Ini adalah kedua kalinya saya melihat pertanyaan Stack Exchange tentang penggunaan tanda kutip khusus dalam literatur filosofis, pertama kali pertanyaan ini tentang tanda kutip berbentuk p dan d dalam sebuah karya Carnap. Selama penelitian saya untuk pertanyaan ini, saya menemukan karya filosofis lain, yang menggunakan tanda kutip berbentuk ⌜-, ⌝-, m-, sendiri dan secara intensif berbicara tentang penggunaan tanda kutip dalam karya-karya filosofis lainnya¹.
Yang terakhir menjelaskan antara lain:
Saya menggunakan tanda kutip Quine, '⌜' dan '⌝' dalam kombinasi dengan 'α'. Dalam kuasi-kutip, semua ekspresi internal dikutip, yaitu disebutkan (ditunjuk), kecuali untuk variabel metalinguistik, yang nilainya disebutkan.
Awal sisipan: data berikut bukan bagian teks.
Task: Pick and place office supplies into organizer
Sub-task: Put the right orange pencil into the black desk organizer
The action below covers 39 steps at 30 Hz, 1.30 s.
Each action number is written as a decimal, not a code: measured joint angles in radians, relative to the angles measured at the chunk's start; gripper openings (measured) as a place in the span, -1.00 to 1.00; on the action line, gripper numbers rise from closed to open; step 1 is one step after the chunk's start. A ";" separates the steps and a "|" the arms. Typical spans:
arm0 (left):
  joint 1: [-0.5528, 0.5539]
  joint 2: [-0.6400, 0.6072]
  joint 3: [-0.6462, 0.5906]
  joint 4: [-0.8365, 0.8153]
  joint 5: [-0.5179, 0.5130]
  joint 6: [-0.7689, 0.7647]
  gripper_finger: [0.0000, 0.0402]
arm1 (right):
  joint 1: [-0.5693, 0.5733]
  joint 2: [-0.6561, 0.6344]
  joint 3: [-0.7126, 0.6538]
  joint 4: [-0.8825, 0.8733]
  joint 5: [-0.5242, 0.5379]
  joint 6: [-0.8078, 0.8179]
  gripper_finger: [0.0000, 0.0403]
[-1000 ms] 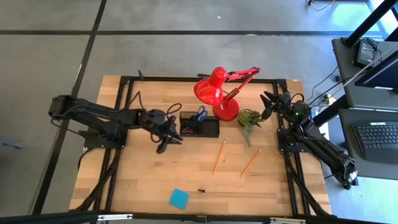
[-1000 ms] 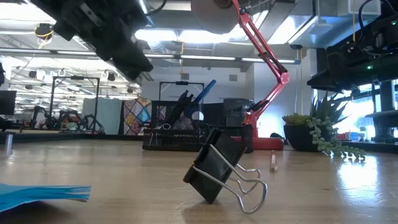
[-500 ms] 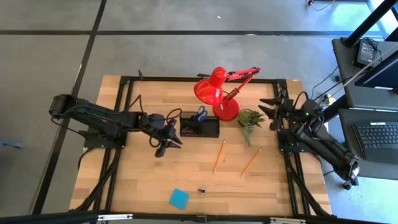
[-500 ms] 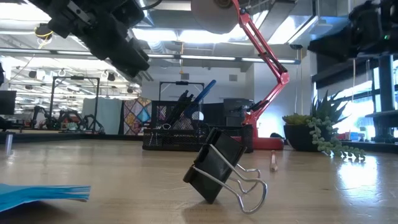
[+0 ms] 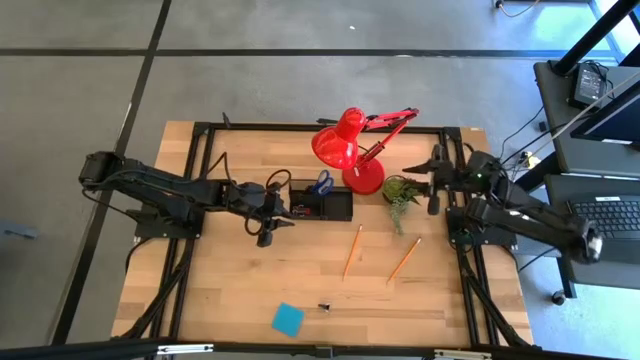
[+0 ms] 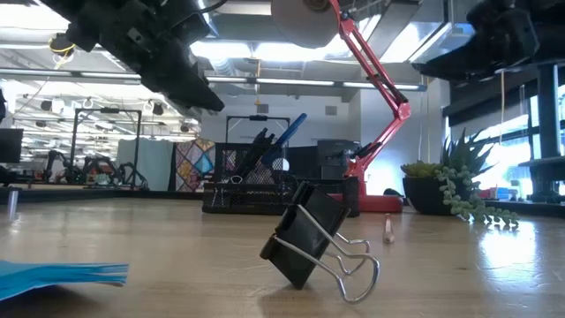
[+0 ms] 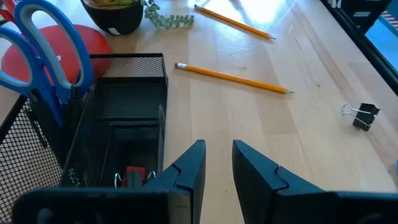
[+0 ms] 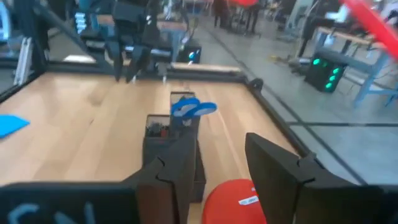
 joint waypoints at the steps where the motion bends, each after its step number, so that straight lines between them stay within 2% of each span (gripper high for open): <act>1: 0.000 0.000 0.000 0.000 0.000 0.000 -0.64 | 0.022 0.030 0.019 -0.004 0.005 -0.006 -0.28; 4: 0.000 0.000 0.000 0.000 0.000 0.022 -0.64 | 0.099 0.117 0.098 -0.044 0.050 -0.027 -0.28; 10: 0.000 0.000 0.000 0.000 0.000 0.043 -0.64 | 0.269 0.282 0.231 -0.168 0.261 0.030 -0.28; 12: 0.000 0.000 0.000 0.000 0.000 0.045 -0.64 | 0.324 0.334 0.264 -0.211 0.297 0.058 -0.28; 21: 0.000 0.000 0.000 0.000 0.000 0.060 -0.64 | 0.538 0.519 0.334 -0.290 0.333 0.157 -0.28; 28: 0.000 0.000 0.000 0.000 0.000 0.061 -0.63 | 0.670 0.650 0.435 -0.502 0.370 0.340 -0.28; 32: 0.000 0.000 0.000 0.000 0.000 0.061 -0.65 | 0.742 0.725 0.489 -0.606 0.366 0.385 -0.28; 39: 0.000 0.000 0.000 0.000 0.000 0.061 -0.63 | 0.831 0.833 0.539 -0.856 0.210 0.423 -0.28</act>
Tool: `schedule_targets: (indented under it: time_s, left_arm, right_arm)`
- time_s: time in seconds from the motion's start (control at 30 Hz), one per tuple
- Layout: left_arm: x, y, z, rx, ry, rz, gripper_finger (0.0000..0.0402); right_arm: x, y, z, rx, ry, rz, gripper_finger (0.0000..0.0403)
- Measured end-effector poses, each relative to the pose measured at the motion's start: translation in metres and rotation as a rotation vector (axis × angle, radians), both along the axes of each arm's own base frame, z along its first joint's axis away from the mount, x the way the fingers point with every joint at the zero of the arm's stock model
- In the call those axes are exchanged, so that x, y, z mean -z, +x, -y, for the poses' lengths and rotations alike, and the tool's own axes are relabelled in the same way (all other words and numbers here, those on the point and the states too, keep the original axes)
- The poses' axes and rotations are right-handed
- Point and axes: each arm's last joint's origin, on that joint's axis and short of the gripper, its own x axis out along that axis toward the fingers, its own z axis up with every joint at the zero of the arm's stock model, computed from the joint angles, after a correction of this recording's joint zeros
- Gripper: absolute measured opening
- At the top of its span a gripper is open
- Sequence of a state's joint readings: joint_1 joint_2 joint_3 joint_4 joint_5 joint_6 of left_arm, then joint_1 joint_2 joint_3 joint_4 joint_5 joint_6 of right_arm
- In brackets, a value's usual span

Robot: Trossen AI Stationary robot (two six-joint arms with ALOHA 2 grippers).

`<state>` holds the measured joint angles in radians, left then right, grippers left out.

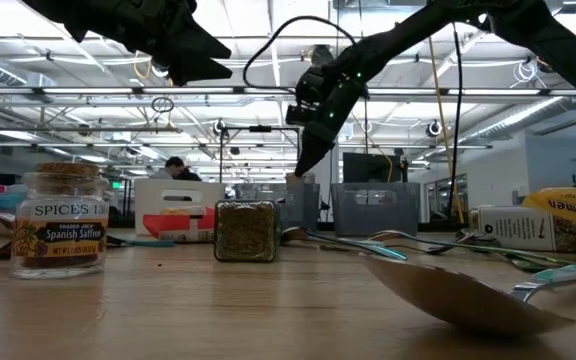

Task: Pick & Place Food Item
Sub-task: Put the gold seasoning bottle into the left black bin, then put the orange noodle pack into the white bin

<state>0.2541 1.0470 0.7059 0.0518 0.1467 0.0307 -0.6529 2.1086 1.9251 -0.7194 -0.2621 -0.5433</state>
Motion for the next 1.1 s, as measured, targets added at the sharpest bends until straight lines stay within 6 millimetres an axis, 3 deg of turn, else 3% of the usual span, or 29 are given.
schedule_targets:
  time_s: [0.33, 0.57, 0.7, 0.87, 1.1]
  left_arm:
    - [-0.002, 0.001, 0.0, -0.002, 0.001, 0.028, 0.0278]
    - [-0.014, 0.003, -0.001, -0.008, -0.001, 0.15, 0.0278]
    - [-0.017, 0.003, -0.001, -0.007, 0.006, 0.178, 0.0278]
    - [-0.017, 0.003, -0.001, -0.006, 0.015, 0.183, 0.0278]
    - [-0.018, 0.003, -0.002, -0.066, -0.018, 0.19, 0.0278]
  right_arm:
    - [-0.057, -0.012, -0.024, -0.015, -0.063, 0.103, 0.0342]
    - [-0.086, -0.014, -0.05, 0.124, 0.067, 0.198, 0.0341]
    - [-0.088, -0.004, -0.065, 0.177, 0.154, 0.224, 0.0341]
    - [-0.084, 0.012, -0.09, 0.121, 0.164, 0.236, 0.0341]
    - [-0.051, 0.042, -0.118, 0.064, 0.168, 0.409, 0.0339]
Saya menggunakan tanda kutip tunggal untuk kutipan (ekspresi) langsung. Mengikuti Kaplan, saya menggunakan kejadian superscripted dari 'm' sebagai tanda kutip tidak langsung, dan superscripted kejadian dari 'M' sebagai tanda kuasi-kutipan tidak langsung.²
Mengingat hal ini dan sedikit pemahaman saya tentang apa yang sedang terjadi, saya membuat dugaan yang cukup informasi bahwa tanda kutip tersebut berfungsi untuk membedakan berbagai bentuk kutipan atau referensi pada tingkat meta seperti (untuk memberikan contoh sederhana):
- Mengutip penulis lain kata demi kata.
- Mengacu pada kata seperti itu (dan bukan apa artinya).
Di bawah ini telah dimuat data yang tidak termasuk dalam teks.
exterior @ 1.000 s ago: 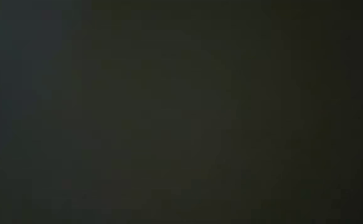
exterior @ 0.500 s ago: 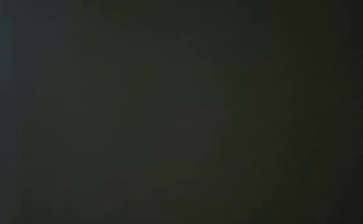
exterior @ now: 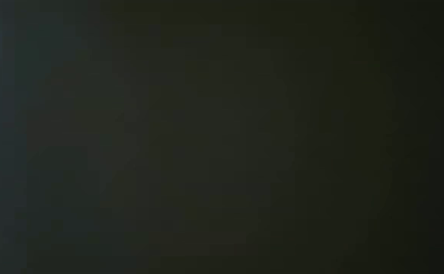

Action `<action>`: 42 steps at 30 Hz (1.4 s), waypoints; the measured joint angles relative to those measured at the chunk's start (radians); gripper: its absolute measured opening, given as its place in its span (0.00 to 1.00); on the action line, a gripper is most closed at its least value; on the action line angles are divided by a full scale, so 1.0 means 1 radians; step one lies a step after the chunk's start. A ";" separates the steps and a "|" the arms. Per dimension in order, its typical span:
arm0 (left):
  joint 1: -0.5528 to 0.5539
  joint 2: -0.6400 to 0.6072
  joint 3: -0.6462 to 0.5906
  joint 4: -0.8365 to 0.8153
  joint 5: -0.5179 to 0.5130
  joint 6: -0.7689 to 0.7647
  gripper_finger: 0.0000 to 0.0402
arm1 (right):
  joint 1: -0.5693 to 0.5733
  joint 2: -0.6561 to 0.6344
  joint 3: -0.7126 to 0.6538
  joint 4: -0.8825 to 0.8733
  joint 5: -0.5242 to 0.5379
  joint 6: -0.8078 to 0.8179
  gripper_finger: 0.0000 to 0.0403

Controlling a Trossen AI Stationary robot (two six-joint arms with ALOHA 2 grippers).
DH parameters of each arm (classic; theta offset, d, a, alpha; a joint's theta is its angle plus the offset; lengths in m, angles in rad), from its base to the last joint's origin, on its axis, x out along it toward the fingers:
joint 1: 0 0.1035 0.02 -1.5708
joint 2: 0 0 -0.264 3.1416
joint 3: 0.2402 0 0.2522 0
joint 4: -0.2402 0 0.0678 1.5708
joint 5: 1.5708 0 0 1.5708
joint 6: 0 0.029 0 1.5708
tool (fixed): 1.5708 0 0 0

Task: Sort silverware
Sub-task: Put the silver spoon into the bottom section of the white silverware tray, then put the silver fork into the top section of the white silverware tray

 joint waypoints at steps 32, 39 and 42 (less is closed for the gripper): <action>-0.125 0.000 -0.014 -0.636 -0.470 -0.334 0.21 | -0.095 -0.004 0.075 -0.103 -0.096 0.010 0.30; -0.124 0.037 -0.103 -0.551 -0.568 -0.235 0.21 | -0.177 -0.004 0.234 -0.303 -0.147 0.005 0.30; -0.124 0.073 -0.147 -0.499 -0.572 -0.207 0.21 | -0.204 -0.004 0.323 -0.409 -0.153 -0.005 0.30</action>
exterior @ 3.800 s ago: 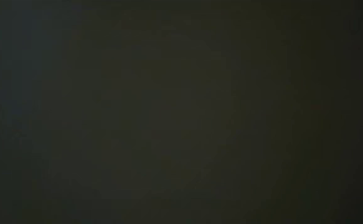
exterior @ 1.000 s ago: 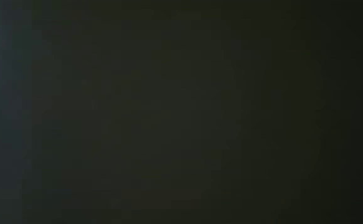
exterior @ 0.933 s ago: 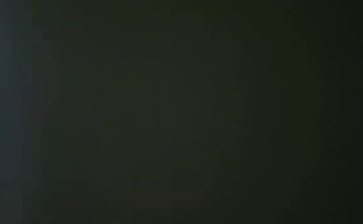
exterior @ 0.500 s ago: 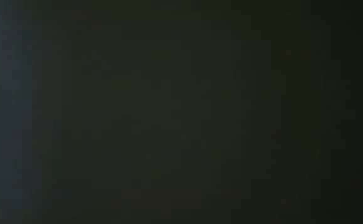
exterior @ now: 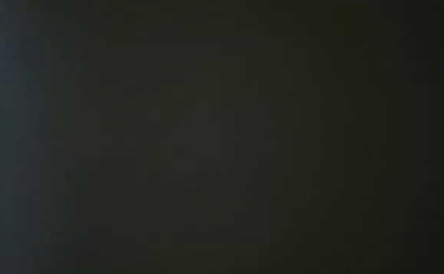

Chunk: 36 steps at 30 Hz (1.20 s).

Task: Sort silverware
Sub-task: Put the silver fork into the top section of the white silverware tray

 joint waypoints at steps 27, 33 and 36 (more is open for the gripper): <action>0.138 0.351 -0.042 0.121 -0.044 0.220 0.21 | -0.023 -0.002 0.706 -1.027 0.338 -0.278 0.30; 0.137 0.399 -0.038 0.123 -0.047 0.220 0.21 | -0.023 -0.003 0.733 -1.090 0.396 -0.277 0.30; 0.137 0.401 -0.039 0.122 -0.048 0.220 0.17 | -0.023 -0.003 0.733 -1.105 0.398 -0.277 0.30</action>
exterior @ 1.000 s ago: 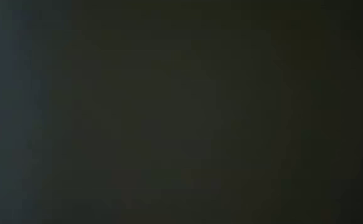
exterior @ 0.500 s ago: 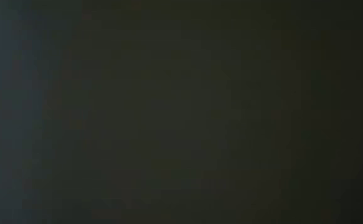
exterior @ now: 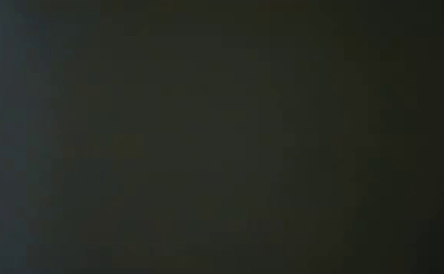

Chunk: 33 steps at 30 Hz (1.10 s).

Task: Sort silverware
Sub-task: Put the silver fork into the top section of the white silverware tray

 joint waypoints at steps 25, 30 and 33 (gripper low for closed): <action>0.001 -0.121 0.045 -0.029 0.041 0.011 0.01 | 0.000 -0.077 -0.002 -0.148 0.071 0.010 0.30; 0.000 -0.178 0.051 -0.017 0.071 0.005 0.01 | 0.000 -0.104 -0.006 -0.159 0.086 0.010 0.30; -0.008 -0.212 0.051 0.032 0.097 -0.021 0.01 | 0.000 -0.125 -0.006 -0.160 0.088 0.010 0.30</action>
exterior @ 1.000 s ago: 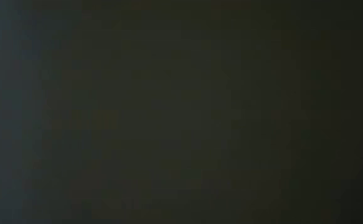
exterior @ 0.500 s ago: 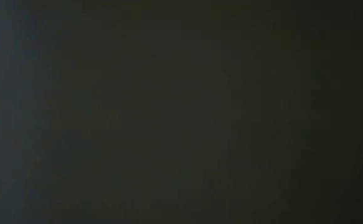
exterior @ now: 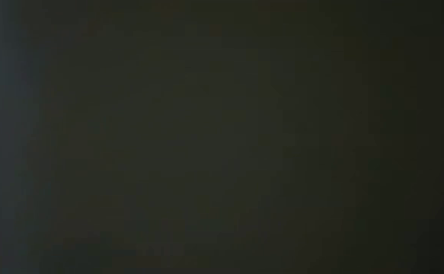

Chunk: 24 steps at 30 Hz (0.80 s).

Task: Sort silverware
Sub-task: Put the silver fork into the top section of the white silverware tray

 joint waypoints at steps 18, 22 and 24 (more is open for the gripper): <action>-0.205 0.079 0.003 0.673 0.022 0.221 0.01 | 0.000 -0.170 0.001 0.000 0.095 -0.004 0.30; -0.252 0.146 0.003 0.670 0.041 0.290 0.01 | 0.000 -0.191 0.001 0.000 0.096 -0.004 0.30; -0.275 0.179 0.003 0.683 0.048 0.301 0.01 | 0.000 -0.201 0.001 0.000 0.110 -0.004 0.30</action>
- Takut kutipan dan menunjukkan penggunaan kata metaforis (seperti karena tidak ada kata yang lebih baik).
- Mengacu pada arti kata.
- Menandai kata atau istilah yang sedang didefinisikan pada saat itu juga.
Singkatnya, tanda kutip tersebut digunakan karena penulis kehabisan jenis penekanan lainnya dan merupakan notasi khusus yang harus dijelaskan di suatu tempat di buku atau menjadi biasa di komunitas ilmiah masing-masing.
¹ Nathan Salmon - Metafisika, Matematika, dan Arti
² Dan karena seseorang pasti bertanya: Penulis juga menggunakan huruf tebal untuk menyandikan sesuatu dan huruf miring untuk penekanan dan tujuan lain.